Abstract:
Due to its nutritional and nutraceutical qualities, wild garlic (Allium ursinum L.) has great potential for use in the food and pharmaceutical industries. The availability of this plant is limited to the spring season, and it is perishable immediately after harvest. Osmotic dehydration (OD) is verified as an effective pre-treatment to improve sustainability by reducing the water content of raw material with minimal negative effect on its nutritive and sensorial qualities. In this study, OD of wild garlic leaves in aqueous solution of sucrose and salt was analysed at three temperatures and after diverse immersion times.
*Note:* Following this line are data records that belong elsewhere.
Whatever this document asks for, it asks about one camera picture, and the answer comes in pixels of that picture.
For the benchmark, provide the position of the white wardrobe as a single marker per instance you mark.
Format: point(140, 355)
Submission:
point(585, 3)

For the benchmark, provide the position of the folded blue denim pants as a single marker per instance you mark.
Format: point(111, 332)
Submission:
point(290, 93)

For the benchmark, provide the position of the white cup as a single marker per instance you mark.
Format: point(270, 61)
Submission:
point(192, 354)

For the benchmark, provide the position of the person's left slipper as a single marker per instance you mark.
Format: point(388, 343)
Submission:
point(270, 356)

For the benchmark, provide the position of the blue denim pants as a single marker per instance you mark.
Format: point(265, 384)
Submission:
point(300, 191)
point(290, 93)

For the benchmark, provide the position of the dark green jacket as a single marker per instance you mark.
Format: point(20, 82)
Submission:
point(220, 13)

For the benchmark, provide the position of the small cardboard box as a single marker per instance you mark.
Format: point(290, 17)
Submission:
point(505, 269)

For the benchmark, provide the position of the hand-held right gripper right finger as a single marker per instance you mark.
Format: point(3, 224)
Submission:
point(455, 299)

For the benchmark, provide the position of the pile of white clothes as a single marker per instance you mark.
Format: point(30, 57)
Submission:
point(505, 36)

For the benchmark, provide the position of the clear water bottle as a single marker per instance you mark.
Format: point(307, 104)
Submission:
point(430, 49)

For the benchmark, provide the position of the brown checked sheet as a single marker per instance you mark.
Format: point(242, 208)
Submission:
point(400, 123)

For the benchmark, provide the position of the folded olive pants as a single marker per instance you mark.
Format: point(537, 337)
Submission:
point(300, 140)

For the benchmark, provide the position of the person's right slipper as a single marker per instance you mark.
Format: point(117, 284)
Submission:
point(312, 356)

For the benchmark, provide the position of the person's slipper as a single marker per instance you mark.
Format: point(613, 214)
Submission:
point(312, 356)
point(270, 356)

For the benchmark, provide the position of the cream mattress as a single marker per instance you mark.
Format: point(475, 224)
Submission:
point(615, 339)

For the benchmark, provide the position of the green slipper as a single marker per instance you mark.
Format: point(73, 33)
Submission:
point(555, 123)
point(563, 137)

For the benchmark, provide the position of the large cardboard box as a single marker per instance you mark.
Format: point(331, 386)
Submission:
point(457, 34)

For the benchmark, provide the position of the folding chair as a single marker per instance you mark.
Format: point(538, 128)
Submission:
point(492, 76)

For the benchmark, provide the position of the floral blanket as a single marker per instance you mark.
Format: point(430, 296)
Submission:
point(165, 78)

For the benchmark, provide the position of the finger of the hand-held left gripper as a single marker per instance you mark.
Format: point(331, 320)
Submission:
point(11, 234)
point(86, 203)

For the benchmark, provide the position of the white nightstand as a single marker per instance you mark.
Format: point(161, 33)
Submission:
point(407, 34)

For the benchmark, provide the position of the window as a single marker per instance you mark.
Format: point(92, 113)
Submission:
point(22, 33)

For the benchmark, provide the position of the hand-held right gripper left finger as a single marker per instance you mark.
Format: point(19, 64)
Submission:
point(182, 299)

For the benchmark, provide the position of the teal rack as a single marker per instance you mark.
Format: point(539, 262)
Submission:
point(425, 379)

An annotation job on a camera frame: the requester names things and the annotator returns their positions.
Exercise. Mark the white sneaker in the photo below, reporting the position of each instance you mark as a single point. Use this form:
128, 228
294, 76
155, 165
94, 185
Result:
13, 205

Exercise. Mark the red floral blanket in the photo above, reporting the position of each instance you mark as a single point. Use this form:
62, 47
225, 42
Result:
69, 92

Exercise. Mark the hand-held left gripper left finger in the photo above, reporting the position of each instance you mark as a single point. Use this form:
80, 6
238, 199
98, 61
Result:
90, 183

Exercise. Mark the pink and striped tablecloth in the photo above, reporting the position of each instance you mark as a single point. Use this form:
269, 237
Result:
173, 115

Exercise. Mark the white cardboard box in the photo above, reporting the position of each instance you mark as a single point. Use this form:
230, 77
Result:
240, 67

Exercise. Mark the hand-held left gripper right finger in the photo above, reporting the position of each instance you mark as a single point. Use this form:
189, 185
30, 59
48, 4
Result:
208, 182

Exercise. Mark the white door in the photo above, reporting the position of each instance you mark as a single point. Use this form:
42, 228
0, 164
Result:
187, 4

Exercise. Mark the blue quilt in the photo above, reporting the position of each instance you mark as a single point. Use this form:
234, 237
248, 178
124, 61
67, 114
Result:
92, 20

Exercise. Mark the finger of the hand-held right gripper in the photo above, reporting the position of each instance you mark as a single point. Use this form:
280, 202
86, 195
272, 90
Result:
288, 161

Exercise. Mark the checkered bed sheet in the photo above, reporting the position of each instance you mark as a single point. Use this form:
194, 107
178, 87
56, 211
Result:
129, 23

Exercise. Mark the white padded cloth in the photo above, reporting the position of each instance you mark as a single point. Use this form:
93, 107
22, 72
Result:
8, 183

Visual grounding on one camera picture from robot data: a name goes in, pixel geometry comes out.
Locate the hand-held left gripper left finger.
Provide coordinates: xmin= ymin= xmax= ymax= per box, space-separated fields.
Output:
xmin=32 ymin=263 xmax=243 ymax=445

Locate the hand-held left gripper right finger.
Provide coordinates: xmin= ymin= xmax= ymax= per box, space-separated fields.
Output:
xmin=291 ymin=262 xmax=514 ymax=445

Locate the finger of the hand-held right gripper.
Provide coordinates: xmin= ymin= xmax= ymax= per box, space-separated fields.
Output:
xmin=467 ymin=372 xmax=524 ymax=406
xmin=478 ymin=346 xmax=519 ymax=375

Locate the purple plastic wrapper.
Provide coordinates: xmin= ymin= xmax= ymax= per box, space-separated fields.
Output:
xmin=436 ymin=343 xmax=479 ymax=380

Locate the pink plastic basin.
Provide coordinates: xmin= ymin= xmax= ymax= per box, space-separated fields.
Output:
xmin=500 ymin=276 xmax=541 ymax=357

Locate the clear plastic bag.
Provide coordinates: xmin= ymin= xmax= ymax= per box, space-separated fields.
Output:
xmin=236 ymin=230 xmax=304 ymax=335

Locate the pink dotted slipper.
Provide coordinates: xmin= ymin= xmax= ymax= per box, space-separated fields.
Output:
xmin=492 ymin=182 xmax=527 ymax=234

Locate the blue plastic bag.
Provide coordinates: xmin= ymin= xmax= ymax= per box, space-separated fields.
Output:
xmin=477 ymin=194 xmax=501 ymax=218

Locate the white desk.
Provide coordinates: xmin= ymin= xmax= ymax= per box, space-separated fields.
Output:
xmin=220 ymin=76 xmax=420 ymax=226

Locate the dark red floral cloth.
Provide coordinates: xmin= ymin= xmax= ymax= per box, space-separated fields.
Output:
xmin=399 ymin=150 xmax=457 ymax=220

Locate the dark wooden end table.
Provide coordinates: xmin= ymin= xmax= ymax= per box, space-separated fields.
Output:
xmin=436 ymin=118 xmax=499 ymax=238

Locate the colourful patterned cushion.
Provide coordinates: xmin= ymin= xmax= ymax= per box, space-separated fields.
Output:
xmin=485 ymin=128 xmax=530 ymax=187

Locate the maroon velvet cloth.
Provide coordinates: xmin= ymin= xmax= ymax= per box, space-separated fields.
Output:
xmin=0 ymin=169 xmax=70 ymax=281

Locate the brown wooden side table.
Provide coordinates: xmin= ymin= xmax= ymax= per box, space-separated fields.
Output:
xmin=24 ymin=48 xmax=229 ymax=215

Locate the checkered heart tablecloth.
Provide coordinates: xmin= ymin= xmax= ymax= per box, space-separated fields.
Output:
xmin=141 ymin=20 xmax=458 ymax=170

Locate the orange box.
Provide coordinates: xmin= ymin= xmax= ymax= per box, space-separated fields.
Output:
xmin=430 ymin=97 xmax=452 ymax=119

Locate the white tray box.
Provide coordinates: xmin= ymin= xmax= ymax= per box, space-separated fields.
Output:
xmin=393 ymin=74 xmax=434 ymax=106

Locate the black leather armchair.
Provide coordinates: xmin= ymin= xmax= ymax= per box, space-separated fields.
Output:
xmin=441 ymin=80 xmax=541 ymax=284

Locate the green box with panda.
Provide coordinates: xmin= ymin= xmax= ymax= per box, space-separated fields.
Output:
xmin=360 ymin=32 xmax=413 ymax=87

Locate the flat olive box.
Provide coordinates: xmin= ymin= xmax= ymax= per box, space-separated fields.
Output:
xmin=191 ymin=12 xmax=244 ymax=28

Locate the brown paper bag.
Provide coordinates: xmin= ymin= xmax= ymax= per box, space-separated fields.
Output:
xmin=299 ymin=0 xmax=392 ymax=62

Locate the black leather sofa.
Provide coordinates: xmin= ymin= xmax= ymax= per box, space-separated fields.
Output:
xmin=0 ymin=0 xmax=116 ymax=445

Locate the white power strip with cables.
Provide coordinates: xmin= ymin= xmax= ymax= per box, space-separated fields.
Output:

The effects of the processing time and temperature on the dry matter content, water loss, and solid gain were evaluated using response surface methodology and analysis of variance. Some components in the samples were determined before and after OD. The results showed that during OD, the dry matter content of wild garlic increased from 7.91 ± 1.08% to 51.51 ± 1.34%. The maximum achieved values for water loss (0.6189 ± 0.0146 g/g i.s.) and solid gain (0.2417 ± 0.0146 g/g i.s.) indicated a good dehydration level. In the osmotically dehydrated wild garlic, the amount of
analysed minerals decreased, sodium and sugar increased, and the content of protein, cellulose, and fat did not change – compared to the fresh sample
Description:
Based on the above-discussed, it can be concluded that an increase in processing temperature and duration of osmotic dehydration resulted in improved mass transfer during the process. Accordingly, the maximum values obtained for dry matter content, water loss, and solid gain were achieved at the end of 4 hours of the process at the highest temperature (50°C), indicating a good level of dehydration. Statistical analysis confirmed that the values of investigated kinetic parameters were influenced by both process parameters (time and temperature), with time being the most influential parameter. The content of mineral components in osmodehydrated wild garlic decreased, whereas sodium and sucrose content increased as a consequence of mass transfer
during the osmotic dehydration in the sucrose–salt solution